Search code examples
algorithmmedian

Understanding Cormen post office location solution


The book "Introduction to algorithms" by Cormen has a question post office location problem in chap 9.

We are given n points p1,p2,...pn with weights w1,w2,....wn. Find a point p(not necessarily one of the input points) that minimizes the sum wi*d(pi,p) where d(a,b) = distance between points a,b.

Looking at the solution to the same , I understand that the weighed median would be the best solution for this problem.

But I have some fundamental doubts about the actual coding part and the usage.

  • If all elements have equal weight , then to find the weighed median, we find the point till which summation of all weights < 1/2. How to extend it here ?

  • Given a real scenario having say the number of letters to be delivered at various houses as the weights and we want to minimize the distance to be traveled by finding the location of the post office, x coordinates given ( assuming all houses are in 1 single dimension) , how would we actually go about it ?

Could someone help me in clearing my doubts and understanding the problem.

EDIT :

I was also thinking about a very similar problem : There is a rectangular grid(2d) and different number of people at various places and all want to meet at 1 point (should definitely have integer coordinates) , then what difference would be there from the above problem and how would we solve it ?


Solution

  • You still want the point at which the weights sum to 1/2. Pick any point and consider whether you would do better moving one point to the left or one point to the right from there. If you move left one point you reduce the distance to all points on the left by one and increase the distance to all points on the right by one. Whether you win or lose by this depends on the sum of the weights to the left and the sum of the weights to the right. If the weights do not sum to 1/2 you can do better by moving in the direction that has weight > 1/2, so the only point where you can't do better by choosing another one is the point with weight 1/2 - or, to be more accurate, the point where the weights on either side are both <= 1/2.

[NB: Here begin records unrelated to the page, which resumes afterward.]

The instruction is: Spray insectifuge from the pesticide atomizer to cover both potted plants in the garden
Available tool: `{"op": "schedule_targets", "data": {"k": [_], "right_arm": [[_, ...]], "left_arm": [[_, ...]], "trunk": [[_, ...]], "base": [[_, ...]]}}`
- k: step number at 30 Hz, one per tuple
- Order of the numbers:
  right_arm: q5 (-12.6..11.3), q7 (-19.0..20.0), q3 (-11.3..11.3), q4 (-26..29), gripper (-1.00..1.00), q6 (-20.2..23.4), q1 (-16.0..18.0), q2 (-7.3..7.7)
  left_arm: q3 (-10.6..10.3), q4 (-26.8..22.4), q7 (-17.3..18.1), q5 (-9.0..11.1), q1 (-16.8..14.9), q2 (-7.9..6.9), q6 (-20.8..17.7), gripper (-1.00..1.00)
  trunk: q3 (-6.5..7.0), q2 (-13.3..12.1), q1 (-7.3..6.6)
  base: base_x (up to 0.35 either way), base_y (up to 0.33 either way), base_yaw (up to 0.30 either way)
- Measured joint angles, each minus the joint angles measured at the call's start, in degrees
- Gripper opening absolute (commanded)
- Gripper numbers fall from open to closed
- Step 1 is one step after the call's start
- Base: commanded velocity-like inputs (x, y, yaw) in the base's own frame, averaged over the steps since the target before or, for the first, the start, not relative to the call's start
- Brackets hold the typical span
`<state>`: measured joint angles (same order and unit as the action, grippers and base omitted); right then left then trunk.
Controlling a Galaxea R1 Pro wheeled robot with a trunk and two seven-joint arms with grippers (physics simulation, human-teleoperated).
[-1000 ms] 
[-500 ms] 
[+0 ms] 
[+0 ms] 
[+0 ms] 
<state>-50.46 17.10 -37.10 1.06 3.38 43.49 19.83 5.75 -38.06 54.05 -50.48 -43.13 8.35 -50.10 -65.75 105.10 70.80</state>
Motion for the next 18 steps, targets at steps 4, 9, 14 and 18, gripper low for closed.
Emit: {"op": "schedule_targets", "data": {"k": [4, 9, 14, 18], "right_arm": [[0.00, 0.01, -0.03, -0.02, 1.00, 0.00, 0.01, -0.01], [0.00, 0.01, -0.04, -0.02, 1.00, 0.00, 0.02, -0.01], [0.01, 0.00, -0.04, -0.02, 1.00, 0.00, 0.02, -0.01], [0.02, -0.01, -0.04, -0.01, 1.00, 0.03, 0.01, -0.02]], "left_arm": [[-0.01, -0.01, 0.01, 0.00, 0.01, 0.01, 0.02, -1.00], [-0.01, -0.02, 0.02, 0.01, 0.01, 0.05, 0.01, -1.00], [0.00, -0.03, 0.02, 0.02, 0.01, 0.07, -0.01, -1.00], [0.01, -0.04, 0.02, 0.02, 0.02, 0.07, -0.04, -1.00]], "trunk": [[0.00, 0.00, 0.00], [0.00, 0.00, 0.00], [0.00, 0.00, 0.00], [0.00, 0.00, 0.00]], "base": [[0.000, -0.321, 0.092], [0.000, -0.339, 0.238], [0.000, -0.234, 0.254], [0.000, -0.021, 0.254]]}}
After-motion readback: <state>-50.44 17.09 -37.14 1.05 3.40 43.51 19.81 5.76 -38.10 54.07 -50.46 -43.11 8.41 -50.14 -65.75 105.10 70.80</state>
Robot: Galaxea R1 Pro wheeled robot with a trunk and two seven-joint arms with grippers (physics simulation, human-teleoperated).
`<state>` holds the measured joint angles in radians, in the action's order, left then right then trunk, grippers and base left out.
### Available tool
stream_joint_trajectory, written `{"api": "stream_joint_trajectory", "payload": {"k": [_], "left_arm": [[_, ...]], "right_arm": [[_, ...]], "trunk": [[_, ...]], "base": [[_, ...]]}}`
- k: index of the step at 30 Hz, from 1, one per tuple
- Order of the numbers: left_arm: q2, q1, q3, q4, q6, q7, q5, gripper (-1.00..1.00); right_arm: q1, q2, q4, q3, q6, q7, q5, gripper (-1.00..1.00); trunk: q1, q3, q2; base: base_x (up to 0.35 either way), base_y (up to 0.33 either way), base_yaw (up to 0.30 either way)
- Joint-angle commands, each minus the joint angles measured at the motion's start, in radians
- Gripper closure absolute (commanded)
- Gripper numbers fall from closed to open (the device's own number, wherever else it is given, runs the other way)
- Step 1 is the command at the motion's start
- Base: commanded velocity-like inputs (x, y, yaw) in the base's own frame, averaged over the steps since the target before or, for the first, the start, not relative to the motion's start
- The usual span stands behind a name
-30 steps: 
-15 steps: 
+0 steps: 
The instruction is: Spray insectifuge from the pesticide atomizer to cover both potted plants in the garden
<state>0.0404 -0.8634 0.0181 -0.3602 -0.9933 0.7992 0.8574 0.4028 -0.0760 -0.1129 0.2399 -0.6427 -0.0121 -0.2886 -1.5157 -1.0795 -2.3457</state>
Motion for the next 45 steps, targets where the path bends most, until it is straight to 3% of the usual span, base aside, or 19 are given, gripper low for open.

    For 1/2 to be the right answer the weights have to sum to 1, so if you start off with weights which are numbers of letters then you have to divide them by the total number of letters to get them to sum by one. Of course this penalty function doesn't really make sense unless you have to make a separate trip for each letter to be delivered, but I'm assuming that we are supposed to ignore that.

    EDIT

    For more than one dimension, you pretty much end up solving the problem of minimising the weighted sum of distances directly. Wikipedia describes this in http://en.wikipedia.org/wiki/Geometric_median. You want to take weights into account, but that doesn't complicate the problem that much. One way of doing it is http://en.wikipedia.org/wiki/Iteratively_reweighted_least_squares. Unfortunately, that doesn't guarantee that the solution it finds will be on a grid point, or that the nearest grid point to a solution will be the best grid point. It probably won't be too bad, but finding the very best grid point in all possible cases might be trickier.